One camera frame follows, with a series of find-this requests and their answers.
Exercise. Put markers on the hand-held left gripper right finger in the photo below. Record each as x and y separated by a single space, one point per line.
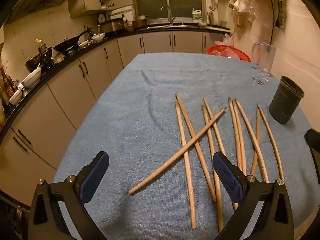
228 177

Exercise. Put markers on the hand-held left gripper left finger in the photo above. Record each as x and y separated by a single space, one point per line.
96 177

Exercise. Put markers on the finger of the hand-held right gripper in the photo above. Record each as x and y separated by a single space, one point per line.
312 136

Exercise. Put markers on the dark round chopstick holder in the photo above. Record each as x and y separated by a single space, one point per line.
283 105

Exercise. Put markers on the group of wooden chopsticks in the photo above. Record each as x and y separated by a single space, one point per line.
191 202

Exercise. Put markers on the blue towel table cover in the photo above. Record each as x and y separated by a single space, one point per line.
137 117

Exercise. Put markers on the small metal screws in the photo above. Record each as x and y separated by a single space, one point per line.
260 81

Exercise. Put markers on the clear glass mug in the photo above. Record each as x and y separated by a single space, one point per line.
268 57

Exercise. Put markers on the beige base kitchen cabinets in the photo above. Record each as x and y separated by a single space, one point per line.
62 92

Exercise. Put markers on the small white bowl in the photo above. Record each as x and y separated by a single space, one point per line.
16 97

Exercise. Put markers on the red plastic basket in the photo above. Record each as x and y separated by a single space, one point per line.
237 50

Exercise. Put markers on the large white bowl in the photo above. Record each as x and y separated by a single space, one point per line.
32 78

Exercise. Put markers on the clear plastic bag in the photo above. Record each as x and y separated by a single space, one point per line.
222 53

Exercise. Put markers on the black kitchen countertop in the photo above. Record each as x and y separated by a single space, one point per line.
75 53

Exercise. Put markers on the dark sauce bottles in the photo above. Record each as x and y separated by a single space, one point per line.
6 87

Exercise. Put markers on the white plastic bag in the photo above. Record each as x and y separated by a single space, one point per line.
226 40

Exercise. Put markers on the black pot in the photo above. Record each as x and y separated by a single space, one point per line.
32 63

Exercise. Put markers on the black wok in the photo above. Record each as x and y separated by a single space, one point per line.
67 43

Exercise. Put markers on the stacked white small bowls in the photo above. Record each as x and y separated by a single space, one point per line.
98 38

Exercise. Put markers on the yellow-capped oil bottle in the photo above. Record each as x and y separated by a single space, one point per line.
42 48

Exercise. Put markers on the wooden cutting board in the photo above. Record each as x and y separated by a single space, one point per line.
218 28

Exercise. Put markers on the hanging plastic bags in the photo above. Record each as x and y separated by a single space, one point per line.
250 5

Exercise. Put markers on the metal countertop appliance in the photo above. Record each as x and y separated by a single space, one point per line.
113 25

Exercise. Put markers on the countertop utensil holder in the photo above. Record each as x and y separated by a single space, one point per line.
210 18

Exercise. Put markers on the round dial kitchen scale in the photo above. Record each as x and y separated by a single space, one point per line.
101 18

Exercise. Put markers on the brown cooking pot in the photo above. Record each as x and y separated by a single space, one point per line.
140 23

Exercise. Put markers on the white detergent jug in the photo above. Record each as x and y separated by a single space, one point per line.
197 16

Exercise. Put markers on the chrome faucet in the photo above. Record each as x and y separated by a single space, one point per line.
170 11

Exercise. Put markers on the wall socket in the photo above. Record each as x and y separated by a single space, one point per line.
280 22

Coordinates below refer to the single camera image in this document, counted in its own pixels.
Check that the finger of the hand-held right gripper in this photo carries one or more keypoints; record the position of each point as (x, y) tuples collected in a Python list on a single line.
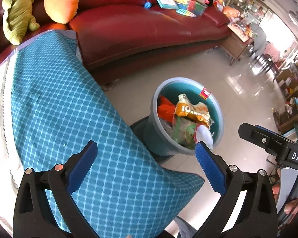
[(264, 129), (258, 136)]

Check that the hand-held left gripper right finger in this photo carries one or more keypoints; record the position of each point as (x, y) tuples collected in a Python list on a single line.
[(209, 171)]

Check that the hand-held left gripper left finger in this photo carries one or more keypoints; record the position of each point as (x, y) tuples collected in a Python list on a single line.
[(82, 168)]

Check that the green snack packet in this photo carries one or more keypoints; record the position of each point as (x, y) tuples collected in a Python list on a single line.
[(182, 131)]

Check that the teal grey waste bin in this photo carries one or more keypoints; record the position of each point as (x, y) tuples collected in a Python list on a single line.
[(213, 109)]

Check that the person's right hand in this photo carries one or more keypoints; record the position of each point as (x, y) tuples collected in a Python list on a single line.
[(294, 206)]

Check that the teal and beige tablecloth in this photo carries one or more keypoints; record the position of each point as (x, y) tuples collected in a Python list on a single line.
[(64, 104)]

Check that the wooden side table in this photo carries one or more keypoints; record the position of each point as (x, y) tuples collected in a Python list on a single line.
[(236, 44)]

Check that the glass display cabinet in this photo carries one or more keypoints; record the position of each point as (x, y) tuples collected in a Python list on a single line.
[(248, 0)]

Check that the red leather sofa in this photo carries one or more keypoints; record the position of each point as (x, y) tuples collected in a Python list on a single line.
[(139, 34)]

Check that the orange carrot plush toy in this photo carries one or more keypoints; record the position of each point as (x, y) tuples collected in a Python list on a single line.
[(60, 2)]

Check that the green dinosaur plush toy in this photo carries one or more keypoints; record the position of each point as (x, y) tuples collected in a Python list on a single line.
[(17, 12)]

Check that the blue toy wheel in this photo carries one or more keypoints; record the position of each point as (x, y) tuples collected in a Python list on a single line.
[(147, 5)]

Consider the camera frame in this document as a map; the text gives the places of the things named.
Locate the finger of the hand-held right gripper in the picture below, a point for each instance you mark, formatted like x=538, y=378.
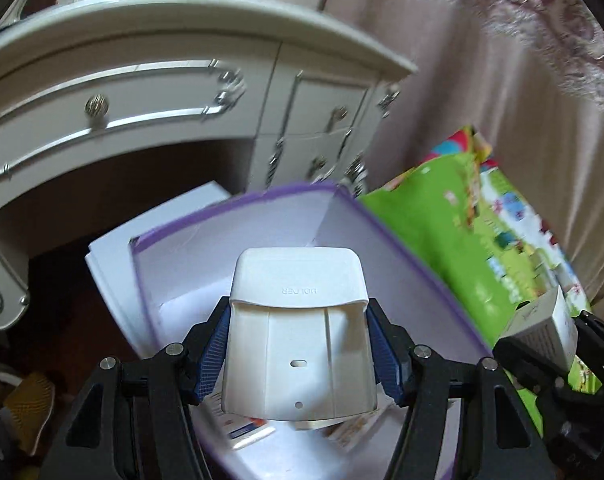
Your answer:
x=599, y=340
x=526, y=365

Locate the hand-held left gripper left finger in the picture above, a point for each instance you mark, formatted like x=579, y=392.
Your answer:
x=214, y=355

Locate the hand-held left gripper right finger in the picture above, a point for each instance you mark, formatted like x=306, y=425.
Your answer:
x=384, y=355

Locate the small white box script print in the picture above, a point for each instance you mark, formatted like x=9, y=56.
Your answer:
x=546, y=335

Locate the white plastic holder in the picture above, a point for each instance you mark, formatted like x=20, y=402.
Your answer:
x=292, y=320

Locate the purple rimmed storage box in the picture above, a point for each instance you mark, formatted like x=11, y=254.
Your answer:
x=282, y=220

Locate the white box lid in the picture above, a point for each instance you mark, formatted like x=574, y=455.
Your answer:
x=112, y=270

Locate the cartoon printed blanket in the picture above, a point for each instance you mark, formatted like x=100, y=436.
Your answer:
x=431, y=220

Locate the yellow mesh slipper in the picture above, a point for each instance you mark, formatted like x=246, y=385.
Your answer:
x=29, y=400

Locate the beige velvet sofa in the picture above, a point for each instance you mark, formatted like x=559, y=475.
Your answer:
x=481, y=110

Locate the white dresser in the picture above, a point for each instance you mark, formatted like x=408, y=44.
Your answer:
x=132, y=60

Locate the pink lace cloth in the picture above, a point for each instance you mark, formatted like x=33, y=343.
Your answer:
x=541, y=15

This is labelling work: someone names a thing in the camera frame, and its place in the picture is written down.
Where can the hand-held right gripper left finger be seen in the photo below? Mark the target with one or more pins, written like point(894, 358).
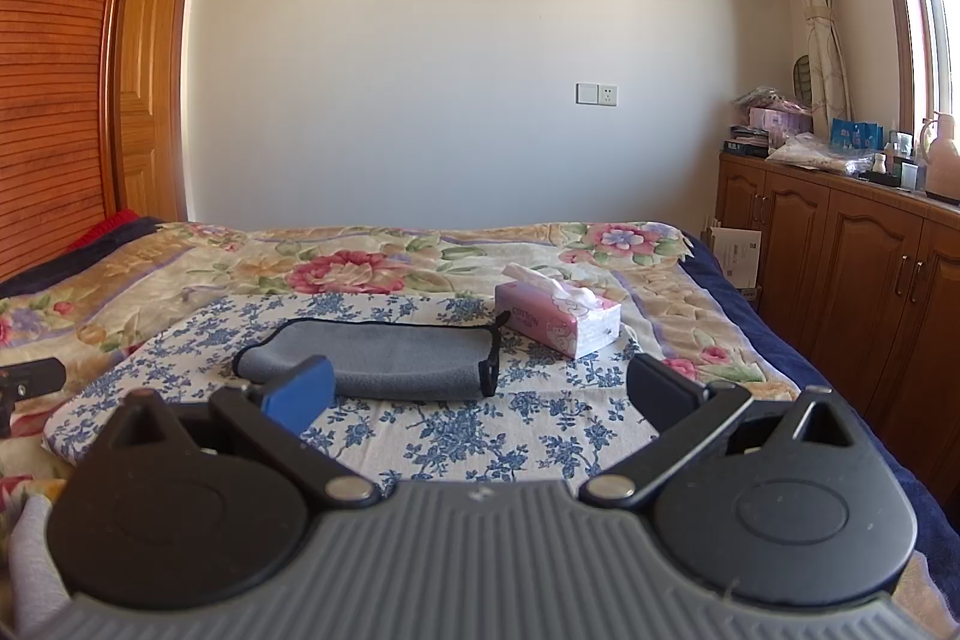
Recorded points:
point(301, 396)

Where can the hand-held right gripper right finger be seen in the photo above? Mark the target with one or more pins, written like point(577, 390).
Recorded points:
point(664, 394)

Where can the purple and grey towel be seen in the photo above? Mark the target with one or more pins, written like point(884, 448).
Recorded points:
point(375, 362)

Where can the pink tissue box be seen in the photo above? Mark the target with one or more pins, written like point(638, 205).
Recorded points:
point(559, 317)

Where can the floral bed blanket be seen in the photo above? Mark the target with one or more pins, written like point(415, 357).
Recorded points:
point(225, 257)

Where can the blue floral white cloth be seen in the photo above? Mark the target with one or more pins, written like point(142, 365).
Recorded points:
point(465, 430)

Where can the red cloth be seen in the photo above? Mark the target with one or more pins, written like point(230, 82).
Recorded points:
point(105, 229)

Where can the grey cloth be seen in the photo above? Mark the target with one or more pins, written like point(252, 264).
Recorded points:
point(34, 569)

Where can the brown wooden cabinet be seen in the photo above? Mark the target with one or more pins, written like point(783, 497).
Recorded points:
point(840, 265)

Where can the stack of books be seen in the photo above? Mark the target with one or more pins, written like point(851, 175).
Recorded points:
point(746, 144)

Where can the clear plastic bag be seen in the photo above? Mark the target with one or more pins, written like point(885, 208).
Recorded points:
point(817, 154)

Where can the pink cardboard box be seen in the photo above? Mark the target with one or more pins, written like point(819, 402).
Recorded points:
point(780, 123)

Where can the slatted wooden wardrobe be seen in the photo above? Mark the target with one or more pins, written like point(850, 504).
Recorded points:
point(52, 70)

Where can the crumpled plastic bag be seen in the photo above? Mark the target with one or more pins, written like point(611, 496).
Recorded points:
point(765, 99)

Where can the small white bottle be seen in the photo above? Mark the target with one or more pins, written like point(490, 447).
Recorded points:
point(878, 165)

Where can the blue printed box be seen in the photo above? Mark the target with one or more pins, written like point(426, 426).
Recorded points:
point(856, 135)

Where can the grey woven fan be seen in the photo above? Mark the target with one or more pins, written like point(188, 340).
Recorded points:
point(802, 79)

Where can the wooden door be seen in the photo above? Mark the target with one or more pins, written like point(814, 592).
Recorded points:
point(154, 55)

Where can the pink thermos jug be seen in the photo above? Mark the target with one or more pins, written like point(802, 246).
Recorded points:
point(943, 156)

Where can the white wall socket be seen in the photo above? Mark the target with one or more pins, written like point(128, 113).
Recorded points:
point(598, 94)
---*---
--- WORK REQUIRED ---
Search the listing for the word "document" and return each line that holds it.

--- ANSWER SPACE ---
Coordinates below refer to the single camera image in this document, counted in its own pixels.
Consider the camera frame in this document as a map; the text gives the places of the things named.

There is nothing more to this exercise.